Kellyanne Conway disses struggling Trump Senate candidates: ‘People get really lazy’
‘They are just taking it for granted’
By Paul Kane
5:52 PM MDT June 7, 2017
5:52 PM: It doesn’t take long for Kellyanne Conway to let loose and let down her guard.
“People have been calling me on two coasts and telling me to come back here to DC,” the counselor to President Donald Trump said at the GOP Values Voter Summit yesterday in Iowa.
“They are just taking it for granted that this is the way things are,” Conway said. “And then they go to Washington and make it a little more complicated by adding in the ‘Trump agenda.’ And they don’t understand that the people who helped Trump win are the people who will be standing ready across the street when he comes to Washington to get all of his agenda through.”
Conway’s comments are, of course, true, and they come shortly after the GOP-authored House healthcare bill, which has come into focus for those who watch the Senate closely, was voted out of committee yesterday without so much as a single Democrat in support.
That’s not the only thing that’s new under the sun, however, with the Republican healthcare plan being, as GOP lawmakers like to boast, the only thing the GOP can accomplish on their way to passing the Senate bill.
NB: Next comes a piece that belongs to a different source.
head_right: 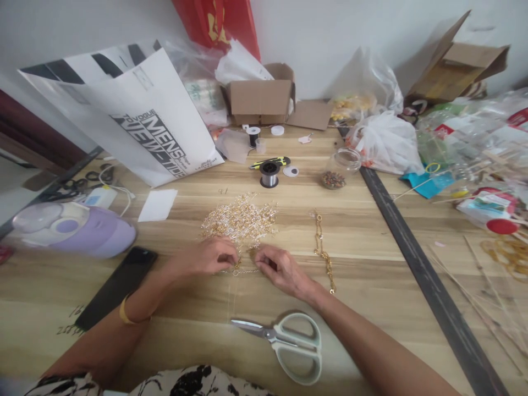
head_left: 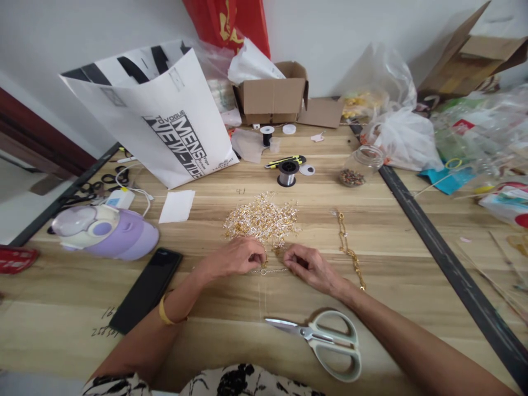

Senate Republicans, including Majority Leader Mitch McConnell, have promised an end to the filibuster for all of the pending healthcare bills, though not immediately. And, as the GOP-backed healthcare bill has already passed the House, the Senate cannot “take it off the table.”
And, most importantly, the Senate can’t change the bill’s contents without the support of a super-majority of Republicans.
That leaves the Trump administration’s Obamacare replacement effort with the White House in a box, with just the House to deal with.
And, yes, the White House has insisted that the Senate must vote on its health care proposal and send it to the president for his signature.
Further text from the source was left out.